Example of Desired Result:
<p>Who trained Obi-Wan Kenobi?</p>
<ul>
<li>Mace Windu</li>
<li class="correct submitted">Qui-Gon Jinn</li>
<li>Ki-Adi-Mundi</li>
<li>Yaddle</li>
</ul>
Firstly, there is nothing wrong with whitespace in attribute values in XML: roughly speaking, attribute value normalization converts whitespace characters to spaces and collapses adjacent spaces to a single space when a document is parsed, but whitespace is definitely allowed. EDIT: See below for more on this.
Matthew Wilson's approach fails to include whitespace between the possible values, as you mention in your comment thereto. However, his approach is fundamentally sound.

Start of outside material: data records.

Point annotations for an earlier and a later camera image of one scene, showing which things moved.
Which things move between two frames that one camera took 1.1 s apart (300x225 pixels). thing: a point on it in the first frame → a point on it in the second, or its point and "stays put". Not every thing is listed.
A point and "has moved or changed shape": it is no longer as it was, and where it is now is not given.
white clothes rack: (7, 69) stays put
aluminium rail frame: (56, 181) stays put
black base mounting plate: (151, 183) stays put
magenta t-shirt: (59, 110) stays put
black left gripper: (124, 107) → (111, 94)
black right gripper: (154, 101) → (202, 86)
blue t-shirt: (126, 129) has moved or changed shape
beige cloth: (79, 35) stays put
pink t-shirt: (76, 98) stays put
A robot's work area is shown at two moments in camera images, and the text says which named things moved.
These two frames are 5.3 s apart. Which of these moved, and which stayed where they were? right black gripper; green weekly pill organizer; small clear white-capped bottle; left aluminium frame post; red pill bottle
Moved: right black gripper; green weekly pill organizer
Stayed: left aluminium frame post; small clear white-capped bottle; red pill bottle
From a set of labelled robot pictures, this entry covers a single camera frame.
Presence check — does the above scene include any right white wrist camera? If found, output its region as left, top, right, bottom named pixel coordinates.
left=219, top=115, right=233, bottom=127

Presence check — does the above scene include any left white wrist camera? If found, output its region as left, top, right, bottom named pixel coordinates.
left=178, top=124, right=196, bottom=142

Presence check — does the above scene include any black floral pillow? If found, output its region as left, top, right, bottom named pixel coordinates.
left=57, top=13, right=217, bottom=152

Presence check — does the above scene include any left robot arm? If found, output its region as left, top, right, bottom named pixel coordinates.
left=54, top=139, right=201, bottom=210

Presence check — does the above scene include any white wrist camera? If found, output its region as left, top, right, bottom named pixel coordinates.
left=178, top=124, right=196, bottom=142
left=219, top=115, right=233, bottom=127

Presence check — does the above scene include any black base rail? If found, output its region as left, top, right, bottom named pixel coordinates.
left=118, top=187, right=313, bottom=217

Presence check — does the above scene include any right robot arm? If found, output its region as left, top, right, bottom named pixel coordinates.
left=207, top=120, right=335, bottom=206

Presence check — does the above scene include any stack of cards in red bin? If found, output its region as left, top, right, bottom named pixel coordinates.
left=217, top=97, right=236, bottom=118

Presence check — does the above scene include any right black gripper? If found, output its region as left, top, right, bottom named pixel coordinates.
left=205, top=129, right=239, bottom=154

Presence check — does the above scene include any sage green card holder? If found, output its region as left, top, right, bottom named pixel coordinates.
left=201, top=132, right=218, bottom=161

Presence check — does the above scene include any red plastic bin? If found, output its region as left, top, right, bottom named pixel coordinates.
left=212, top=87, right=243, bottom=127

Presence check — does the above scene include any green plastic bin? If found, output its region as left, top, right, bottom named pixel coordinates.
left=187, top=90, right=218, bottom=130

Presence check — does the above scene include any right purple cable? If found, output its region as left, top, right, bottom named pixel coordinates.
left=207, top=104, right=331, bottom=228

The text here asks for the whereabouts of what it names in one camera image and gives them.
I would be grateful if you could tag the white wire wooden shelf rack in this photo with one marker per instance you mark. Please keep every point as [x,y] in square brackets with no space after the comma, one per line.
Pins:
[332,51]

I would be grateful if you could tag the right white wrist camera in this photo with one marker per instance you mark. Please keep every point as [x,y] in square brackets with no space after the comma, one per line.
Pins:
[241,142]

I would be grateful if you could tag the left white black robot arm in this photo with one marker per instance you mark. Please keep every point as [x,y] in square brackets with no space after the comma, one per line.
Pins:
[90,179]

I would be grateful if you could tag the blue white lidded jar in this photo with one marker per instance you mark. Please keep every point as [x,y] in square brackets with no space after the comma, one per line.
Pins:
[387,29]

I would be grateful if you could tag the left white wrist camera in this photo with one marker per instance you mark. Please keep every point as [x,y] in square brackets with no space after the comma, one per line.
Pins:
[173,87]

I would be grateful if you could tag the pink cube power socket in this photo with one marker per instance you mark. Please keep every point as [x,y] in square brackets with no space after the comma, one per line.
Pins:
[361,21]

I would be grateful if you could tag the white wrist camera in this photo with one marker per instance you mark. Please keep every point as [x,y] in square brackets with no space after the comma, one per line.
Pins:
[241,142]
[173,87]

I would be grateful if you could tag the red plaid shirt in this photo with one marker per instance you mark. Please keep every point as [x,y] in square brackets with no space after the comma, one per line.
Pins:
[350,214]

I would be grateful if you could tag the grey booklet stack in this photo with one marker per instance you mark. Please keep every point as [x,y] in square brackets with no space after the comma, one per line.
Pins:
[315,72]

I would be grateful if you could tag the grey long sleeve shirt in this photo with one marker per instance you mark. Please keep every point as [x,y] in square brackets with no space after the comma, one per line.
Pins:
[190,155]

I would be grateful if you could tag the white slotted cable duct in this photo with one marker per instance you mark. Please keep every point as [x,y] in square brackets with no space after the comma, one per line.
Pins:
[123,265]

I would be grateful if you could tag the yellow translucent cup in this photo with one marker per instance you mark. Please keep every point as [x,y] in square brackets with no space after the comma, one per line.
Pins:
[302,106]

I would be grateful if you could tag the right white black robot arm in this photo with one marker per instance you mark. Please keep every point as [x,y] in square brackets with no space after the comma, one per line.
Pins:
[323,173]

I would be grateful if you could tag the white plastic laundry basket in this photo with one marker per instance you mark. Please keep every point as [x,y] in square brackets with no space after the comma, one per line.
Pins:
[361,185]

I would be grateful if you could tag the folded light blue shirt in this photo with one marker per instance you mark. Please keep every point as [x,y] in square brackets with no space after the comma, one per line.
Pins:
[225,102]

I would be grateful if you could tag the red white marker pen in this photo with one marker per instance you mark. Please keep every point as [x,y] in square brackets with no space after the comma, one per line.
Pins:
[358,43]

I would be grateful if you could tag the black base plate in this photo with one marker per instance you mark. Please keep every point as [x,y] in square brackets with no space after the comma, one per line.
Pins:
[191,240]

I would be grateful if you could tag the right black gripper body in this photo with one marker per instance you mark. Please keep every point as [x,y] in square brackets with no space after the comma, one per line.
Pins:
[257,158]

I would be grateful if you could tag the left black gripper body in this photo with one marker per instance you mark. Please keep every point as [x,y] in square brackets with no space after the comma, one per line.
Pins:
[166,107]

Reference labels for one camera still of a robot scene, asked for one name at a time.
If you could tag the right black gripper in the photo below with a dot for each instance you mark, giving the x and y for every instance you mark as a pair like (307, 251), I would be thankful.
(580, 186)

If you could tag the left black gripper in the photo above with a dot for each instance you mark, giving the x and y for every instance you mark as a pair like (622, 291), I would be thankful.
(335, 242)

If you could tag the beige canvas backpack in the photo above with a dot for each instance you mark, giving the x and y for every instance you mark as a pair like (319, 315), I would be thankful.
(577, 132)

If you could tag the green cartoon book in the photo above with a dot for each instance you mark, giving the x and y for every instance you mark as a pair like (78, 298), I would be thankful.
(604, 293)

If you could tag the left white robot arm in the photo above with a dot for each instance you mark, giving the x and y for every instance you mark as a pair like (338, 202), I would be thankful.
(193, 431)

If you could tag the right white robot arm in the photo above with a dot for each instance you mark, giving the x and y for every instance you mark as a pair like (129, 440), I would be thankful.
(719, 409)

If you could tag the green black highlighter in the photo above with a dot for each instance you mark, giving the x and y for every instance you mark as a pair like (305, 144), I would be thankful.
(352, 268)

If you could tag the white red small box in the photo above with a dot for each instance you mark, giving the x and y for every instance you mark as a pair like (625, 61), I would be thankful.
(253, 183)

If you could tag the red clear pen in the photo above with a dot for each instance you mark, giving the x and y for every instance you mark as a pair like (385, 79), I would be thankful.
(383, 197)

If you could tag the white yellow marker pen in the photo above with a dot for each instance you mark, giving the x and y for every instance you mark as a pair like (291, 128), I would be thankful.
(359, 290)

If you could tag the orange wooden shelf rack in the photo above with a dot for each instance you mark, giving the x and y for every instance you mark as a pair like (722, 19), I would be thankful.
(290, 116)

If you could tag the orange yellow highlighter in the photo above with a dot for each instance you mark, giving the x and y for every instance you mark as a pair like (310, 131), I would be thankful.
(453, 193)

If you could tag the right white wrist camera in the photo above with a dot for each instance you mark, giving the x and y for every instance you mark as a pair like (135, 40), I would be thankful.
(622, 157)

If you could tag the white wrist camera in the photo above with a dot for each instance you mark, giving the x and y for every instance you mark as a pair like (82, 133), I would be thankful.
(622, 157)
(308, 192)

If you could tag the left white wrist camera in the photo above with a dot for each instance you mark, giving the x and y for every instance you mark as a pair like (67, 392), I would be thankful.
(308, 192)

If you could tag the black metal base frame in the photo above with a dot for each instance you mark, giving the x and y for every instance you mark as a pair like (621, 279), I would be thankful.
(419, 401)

The final piece of the jigsaw is your dislike of redundant spaces: these can be eliminated by use of the normalize-space XPath function.

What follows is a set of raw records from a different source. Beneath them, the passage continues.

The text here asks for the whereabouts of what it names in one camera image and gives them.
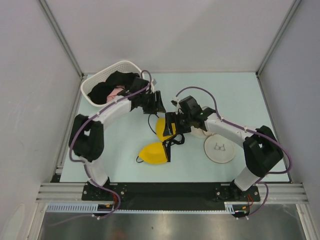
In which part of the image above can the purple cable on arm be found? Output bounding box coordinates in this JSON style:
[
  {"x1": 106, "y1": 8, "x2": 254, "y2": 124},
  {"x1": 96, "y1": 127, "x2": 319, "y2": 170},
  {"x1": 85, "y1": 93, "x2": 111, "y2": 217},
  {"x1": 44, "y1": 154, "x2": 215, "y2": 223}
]
[
  {"x1": 48, "y1": 69, "x2": 156, "y2": 227},
  {"x1": 174, "y1": 86, "x2": 293, "y2": 221}
]

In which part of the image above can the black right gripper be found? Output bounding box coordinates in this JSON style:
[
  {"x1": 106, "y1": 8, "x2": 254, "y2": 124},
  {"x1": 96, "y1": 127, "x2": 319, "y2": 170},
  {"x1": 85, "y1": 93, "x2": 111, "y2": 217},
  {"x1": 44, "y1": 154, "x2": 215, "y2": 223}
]
[{"x1": 163, "y1": 111, "x2": 193, "y2": 137}]

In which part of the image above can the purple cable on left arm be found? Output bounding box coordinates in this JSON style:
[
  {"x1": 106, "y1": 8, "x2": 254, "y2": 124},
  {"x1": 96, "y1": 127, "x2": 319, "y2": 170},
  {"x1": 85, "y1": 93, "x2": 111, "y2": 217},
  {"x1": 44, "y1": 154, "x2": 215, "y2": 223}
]
[{"x1": 48, "y1": 69, "x2": 156, "y2": 227}]

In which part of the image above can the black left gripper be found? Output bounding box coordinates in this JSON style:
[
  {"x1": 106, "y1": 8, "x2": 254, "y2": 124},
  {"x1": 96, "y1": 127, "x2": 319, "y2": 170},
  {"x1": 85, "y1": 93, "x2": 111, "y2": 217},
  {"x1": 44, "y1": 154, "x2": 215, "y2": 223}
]
[{"x1": 139, "y1": 91, "x2": 166, "y2": 115}]

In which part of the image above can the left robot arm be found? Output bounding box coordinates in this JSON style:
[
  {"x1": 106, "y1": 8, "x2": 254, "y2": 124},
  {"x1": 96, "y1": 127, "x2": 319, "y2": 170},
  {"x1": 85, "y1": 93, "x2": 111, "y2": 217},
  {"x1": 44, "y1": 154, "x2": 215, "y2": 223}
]
[{"x1": 68, "y1": 77, "x2": 166, "y2": 200}]

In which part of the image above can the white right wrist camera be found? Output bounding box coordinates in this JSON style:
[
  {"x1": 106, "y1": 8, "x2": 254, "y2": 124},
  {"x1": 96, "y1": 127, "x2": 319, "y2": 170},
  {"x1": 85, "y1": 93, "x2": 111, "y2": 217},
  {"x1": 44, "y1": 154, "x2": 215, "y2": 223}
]
[{"x1": 171, "y1": 99, "x2": 181, "y2": 114}]

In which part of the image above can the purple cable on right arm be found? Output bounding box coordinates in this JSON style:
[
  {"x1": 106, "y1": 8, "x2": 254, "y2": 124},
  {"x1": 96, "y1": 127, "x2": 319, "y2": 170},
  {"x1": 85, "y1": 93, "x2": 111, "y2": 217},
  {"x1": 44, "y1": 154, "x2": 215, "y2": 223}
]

The following stylesheet puts all the bits together - note that it doesn't do anything with its input document, so for testing purposes you can run it against any XML document, or even against itself, to verify that the output meets your requirements.

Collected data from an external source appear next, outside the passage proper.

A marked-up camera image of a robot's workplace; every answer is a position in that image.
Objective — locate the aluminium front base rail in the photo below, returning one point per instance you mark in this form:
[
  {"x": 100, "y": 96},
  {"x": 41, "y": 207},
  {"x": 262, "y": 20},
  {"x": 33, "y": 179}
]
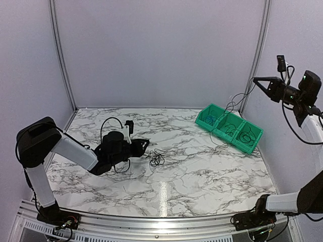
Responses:
[{"x": 99, "y": 227}]

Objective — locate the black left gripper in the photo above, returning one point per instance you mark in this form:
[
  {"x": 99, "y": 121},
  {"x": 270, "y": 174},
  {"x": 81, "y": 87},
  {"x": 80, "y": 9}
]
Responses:
[{"x": 138, "y": 143}]

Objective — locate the green plastic bin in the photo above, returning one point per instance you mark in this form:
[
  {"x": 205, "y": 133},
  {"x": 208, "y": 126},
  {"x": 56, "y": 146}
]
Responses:
[
  {"x": 248, "y": 138},
  {"x": 210, "y": 117},
  {"x": 229, "y": 127}
]

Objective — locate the aluminium right corner post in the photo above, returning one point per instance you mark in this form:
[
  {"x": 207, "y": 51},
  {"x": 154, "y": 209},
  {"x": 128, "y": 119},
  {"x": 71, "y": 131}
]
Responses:
[{"x": 258, "y": 51}]

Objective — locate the green plastic bin middle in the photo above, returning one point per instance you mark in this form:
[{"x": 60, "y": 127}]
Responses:
[{"x": 229, "y": 127}]

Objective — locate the green plastic bin left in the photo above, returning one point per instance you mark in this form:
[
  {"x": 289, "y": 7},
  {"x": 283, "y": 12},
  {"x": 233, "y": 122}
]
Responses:
[{"x": 210, "y": 117}]

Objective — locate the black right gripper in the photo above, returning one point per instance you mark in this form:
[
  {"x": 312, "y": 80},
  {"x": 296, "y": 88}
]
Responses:
[{"x": 276, "y": 88}]

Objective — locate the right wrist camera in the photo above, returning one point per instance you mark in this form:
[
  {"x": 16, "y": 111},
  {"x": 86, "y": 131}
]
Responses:
[{"x": 281, "y": 64}]

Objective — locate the aluminium left corner post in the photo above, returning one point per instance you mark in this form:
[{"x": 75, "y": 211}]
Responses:
[{"x": 60, "y": 54}]

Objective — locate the green plastic bin right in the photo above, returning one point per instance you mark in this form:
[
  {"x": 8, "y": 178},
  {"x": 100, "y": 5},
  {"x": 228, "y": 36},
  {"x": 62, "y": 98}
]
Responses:
[{"x": 248, "y": 138}]

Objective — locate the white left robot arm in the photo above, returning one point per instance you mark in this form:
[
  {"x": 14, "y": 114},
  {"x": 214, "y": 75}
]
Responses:
[{"x": 44, "y": 138}]

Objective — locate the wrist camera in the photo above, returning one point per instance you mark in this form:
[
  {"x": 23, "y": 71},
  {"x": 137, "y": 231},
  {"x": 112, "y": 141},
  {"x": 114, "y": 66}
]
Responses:
[
  {"x": 281, "y": 64},
  {"x": 127, "y": 131}
]

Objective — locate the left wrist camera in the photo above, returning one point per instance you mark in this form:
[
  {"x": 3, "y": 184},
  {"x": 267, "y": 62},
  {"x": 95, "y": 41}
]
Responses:
[{"x": 127, "y": 131}]

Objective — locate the aluminium corner post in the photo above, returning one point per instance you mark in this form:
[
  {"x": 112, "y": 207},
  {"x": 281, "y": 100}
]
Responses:
[
  {"x": 258, "y": 51},
  {"x": 60, "y": 54}
]

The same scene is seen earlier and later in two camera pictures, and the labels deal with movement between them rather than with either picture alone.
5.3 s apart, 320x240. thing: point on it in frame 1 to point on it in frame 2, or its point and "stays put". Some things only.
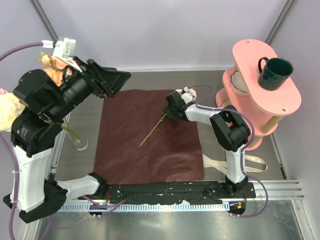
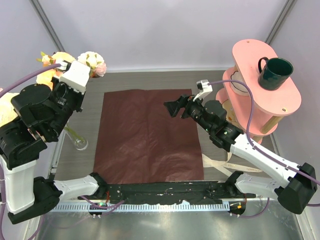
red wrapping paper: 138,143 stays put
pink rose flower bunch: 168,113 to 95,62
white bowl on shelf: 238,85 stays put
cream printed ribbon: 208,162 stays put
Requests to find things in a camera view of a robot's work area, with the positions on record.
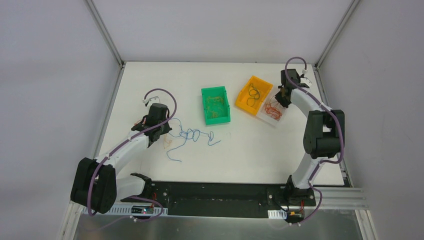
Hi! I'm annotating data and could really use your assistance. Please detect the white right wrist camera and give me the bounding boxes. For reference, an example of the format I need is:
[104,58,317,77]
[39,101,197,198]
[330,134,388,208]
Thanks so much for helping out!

<?xml version="1.0" encoding="UTF-8"?>
<xsl:stylesheet version="1.0" xmlns:xsl="http://www.w3.org/1999/XSL/Transform">
<xsl:variable name="foo0" select="false()"/>
<xsl:variable name="bar0" select="true()"/>
<xsl:variable name="foo1" select="true()"/>
<xsl:variable name="bar1" select="false()"/>
<xsl:variable name="foo2" select="true()"/>
<xsl:variable name="bar2" select="true()"/>
<xsl:template match="/">
<xsl:variable name="foobar0">
<xsl:if test="$foo0"> foo</xsl:if>
<xsl:if test="$bar0"> bar</xsl:if>
</xsl:variable>
<xsl:variable name="foobar1">
<xsl:if test="$foo1"> foo</xsl:if>
<xsl:if test="$bar1"> bar</xsl:if>
</xsl:variable>
<xsl:variable name="foobar2">
<xsl:if test="$foo2"> foo</xsl:if>
<xsl:if test="$bar2"> bar</xsl:if>
</xsl:variable>
<li>
<xsl:attribute name="class">
<xsl:value-of select="normalize-space($foobar0)"/>
</xsl:attribute>
</li>
<li>
<xsl:attribute name="class">
<xsl:value-of select="normalize-space($foobar1)"/>
</xsl:attribute>
</li>
<li>
<xsl:attribute name="class">
<xsl:value-of select="normalize-space($foobar2)"/>
</xsl:attribute>
</li>
</xsl:template>
</xsl:stylesheet>
EDIT: Further to the question of spaces separating discrete components within the value of an attribute: The XML Spec defines a number of possible valid constructs as attribute types, including IDREFS and NMTOKENS. The first case matches the Names production, and the second case matches the NMTokens production; both these productions are defined as containing multiple values of the appropriate type, delimited by spaces. So space-delimited lists of values as the value of a single attribute are an inherent component of the XML information set.
Off the top of my head, you can build up a space-separated list with something like:
<li>
<xsl:attribute name="class">
<xsl:if cond="...">correct</xsl:if>
<xsl:if cond="...">submitted</xsl:if>
</xsl:attribute>
</li>
As far as I know, white-space separated attribute values aren't a part of the XML data model and thus cannot directly be created via XSLT
Unless you are converting to an XML language (which HTML is not, XHTML is), you shouldn't worry about the XML validity of the XSLT ouput. This can be anything, and doesn't need to conform to XML!